[Records from a data collection]

==========

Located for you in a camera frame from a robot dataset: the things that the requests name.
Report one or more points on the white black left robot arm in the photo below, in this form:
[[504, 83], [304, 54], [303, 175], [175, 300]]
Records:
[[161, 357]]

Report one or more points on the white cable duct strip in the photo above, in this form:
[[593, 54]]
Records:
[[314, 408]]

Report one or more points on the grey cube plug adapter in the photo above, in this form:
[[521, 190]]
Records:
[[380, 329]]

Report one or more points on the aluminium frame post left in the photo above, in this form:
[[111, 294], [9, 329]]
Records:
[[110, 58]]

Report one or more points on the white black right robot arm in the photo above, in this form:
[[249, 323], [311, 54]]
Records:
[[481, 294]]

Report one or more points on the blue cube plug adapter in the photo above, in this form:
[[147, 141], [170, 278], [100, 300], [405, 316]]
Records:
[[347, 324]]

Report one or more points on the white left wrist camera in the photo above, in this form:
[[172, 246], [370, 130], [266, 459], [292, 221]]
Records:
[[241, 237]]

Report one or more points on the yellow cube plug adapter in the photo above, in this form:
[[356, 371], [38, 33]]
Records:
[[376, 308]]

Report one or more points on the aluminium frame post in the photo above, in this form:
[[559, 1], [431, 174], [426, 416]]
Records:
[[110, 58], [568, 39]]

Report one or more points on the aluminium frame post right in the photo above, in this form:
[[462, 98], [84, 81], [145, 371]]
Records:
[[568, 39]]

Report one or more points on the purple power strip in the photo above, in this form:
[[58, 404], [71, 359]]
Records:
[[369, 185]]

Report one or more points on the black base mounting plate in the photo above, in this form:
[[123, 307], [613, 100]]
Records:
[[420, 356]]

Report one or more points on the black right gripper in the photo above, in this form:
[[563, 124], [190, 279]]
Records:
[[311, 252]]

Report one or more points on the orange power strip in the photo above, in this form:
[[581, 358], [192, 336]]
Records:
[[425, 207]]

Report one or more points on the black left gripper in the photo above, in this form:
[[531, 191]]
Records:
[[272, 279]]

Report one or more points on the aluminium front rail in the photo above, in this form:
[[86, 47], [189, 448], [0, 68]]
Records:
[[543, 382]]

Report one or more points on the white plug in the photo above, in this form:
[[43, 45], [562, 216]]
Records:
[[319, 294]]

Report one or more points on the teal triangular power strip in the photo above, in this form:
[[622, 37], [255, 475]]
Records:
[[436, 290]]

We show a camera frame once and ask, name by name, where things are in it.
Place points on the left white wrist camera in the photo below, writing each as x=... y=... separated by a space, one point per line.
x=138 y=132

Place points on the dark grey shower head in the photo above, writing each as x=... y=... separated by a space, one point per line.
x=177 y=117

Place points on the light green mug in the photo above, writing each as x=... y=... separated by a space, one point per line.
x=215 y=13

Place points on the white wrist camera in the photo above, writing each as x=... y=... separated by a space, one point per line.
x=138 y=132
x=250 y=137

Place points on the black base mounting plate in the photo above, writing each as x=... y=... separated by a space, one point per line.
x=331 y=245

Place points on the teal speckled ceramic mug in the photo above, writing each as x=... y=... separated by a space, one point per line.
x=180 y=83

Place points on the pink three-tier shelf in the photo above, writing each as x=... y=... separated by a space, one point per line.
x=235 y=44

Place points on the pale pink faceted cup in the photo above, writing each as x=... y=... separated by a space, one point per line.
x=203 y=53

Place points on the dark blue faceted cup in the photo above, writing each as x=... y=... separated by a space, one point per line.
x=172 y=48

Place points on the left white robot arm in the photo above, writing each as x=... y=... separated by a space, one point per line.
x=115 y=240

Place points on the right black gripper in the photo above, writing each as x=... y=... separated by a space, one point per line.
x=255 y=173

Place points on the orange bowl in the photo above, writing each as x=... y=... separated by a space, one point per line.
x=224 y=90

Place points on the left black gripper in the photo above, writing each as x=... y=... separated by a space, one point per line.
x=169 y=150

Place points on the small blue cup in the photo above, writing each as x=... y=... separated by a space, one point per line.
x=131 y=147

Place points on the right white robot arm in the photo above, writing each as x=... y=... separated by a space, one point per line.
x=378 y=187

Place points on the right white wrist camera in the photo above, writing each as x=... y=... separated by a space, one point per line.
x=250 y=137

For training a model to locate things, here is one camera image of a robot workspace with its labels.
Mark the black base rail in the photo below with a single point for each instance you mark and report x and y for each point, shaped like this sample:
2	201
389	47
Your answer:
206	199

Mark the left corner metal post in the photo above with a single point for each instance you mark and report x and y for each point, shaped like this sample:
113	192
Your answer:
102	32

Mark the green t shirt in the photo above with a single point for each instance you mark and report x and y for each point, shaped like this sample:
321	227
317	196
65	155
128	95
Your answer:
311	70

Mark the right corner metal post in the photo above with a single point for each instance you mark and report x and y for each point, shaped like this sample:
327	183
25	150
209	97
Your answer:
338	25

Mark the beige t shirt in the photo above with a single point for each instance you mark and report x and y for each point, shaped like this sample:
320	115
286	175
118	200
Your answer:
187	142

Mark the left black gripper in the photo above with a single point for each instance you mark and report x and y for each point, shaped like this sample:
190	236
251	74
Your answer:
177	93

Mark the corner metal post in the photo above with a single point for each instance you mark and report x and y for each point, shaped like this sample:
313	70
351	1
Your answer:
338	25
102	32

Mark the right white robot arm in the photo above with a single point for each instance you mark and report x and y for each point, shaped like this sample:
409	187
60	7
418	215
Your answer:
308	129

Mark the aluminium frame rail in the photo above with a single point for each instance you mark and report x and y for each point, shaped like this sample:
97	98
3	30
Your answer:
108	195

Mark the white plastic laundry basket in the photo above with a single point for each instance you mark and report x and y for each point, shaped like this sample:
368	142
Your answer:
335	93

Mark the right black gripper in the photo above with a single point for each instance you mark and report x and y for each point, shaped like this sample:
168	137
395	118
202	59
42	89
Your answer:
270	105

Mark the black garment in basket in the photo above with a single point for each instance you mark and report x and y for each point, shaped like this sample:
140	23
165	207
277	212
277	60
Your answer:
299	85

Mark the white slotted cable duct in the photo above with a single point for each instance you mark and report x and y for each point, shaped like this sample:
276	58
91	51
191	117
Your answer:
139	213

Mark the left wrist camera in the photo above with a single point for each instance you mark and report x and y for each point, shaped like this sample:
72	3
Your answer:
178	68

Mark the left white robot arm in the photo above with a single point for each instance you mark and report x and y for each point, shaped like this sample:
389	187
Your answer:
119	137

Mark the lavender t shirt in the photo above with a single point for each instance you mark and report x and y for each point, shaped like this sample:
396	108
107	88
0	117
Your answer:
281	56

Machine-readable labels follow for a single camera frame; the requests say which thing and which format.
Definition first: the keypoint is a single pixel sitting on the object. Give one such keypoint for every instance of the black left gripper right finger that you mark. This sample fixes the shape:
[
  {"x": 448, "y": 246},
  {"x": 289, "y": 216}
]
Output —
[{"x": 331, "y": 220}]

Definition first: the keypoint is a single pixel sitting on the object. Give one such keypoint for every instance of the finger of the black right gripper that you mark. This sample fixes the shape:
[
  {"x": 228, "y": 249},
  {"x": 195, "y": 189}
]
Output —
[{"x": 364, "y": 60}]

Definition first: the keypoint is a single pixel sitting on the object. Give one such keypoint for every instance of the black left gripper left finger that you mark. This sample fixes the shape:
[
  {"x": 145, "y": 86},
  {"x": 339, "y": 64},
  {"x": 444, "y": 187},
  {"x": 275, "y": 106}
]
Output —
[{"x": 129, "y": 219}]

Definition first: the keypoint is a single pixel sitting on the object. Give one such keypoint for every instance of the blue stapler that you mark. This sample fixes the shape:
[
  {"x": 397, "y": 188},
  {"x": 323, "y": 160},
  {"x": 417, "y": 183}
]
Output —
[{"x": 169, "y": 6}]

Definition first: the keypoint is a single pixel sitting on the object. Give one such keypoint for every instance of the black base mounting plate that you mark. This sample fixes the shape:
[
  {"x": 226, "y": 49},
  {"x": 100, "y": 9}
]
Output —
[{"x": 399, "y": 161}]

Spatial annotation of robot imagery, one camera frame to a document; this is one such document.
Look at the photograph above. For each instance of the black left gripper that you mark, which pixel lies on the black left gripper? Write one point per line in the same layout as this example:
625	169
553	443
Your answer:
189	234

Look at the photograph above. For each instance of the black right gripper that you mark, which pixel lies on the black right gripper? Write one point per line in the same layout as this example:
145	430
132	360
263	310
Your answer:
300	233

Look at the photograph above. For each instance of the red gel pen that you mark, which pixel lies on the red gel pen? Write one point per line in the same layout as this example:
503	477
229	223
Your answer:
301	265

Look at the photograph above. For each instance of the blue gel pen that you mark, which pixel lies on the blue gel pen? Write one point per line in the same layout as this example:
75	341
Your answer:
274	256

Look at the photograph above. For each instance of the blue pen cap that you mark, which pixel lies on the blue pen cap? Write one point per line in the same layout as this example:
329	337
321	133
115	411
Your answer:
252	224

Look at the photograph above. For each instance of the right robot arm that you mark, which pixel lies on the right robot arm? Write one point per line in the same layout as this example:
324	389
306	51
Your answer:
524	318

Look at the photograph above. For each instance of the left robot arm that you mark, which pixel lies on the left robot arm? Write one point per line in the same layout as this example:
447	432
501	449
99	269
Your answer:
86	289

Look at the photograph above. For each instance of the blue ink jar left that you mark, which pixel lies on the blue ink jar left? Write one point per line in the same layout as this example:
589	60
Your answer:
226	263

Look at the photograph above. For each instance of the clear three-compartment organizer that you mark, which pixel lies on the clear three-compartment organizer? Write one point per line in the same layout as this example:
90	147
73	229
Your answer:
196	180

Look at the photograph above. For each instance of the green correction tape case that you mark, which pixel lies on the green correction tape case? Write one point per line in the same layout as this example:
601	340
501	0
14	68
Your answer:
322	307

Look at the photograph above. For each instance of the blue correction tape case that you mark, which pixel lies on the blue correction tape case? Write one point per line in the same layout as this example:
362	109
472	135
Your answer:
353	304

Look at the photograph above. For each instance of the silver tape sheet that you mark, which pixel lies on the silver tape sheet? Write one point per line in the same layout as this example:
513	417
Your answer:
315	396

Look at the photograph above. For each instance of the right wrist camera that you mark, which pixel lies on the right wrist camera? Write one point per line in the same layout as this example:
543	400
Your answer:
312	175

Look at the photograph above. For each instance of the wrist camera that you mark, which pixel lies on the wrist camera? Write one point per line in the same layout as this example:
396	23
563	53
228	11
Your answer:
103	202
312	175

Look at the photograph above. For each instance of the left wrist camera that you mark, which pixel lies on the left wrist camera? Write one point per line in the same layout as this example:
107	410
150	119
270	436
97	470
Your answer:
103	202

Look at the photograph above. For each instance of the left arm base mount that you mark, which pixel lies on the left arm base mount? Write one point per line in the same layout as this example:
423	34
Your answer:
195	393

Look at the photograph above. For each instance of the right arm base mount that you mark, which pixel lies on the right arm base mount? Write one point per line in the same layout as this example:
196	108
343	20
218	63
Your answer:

==========

▸ About this exercise:
For every line in the data above that holds "correction", return the line itself.

▸ Task output:
Look at the photograph above. For each instance of the green correction tape case that you mark, which pixel lies on the green correction tape case? Write one point per line in the same layout as this example:
Look at the photograph above. For each instance of the blue correction tape case that you mark, which pixel lies on the blue correction tape case? Write one point per line in the same layout as this example:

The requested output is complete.